> Data section

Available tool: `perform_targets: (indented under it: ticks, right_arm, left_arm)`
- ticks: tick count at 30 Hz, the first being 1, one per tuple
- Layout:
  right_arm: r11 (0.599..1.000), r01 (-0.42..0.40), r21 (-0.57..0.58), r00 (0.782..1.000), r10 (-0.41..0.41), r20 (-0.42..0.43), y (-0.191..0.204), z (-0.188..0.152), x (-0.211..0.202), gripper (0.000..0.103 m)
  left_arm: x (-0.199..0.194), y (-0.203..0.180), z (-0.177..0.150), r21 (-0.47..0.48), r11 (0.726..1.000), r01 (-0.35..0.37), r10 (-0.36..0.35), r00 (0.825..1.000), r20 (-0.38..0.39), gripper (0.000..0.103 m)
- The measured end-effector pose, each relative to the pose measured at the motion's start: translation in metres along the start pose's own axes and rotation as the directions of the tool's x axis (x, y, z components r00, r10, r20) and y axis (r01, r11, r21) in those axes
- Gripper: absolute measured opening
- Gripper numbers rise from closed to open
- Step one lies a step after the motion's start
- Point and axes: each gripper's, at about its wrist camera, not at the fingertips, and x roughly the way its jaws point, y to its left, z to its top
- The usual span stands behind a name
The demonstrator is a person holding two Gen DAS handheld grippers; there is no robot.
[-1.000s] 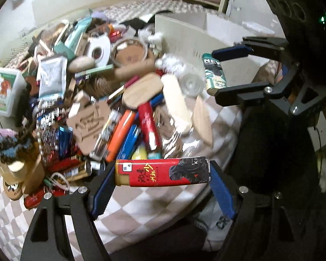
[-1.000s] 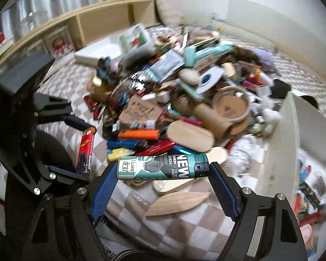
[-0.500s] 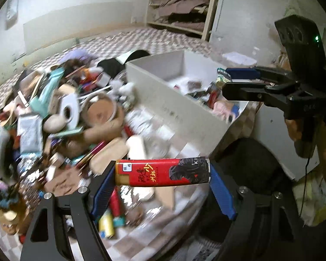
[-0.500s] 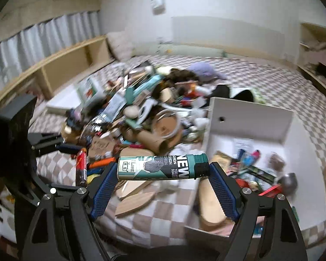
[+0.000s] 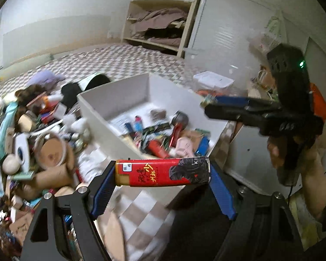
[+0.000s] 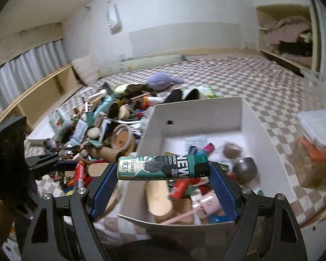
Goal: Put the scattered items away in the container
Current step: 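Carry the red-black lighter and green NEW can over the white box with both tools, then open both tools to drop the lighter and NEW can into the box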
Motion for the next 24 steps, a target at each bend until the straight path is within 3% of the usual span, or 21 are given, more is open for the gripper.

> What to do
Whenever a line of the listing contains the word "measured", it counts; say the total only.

> Response below
2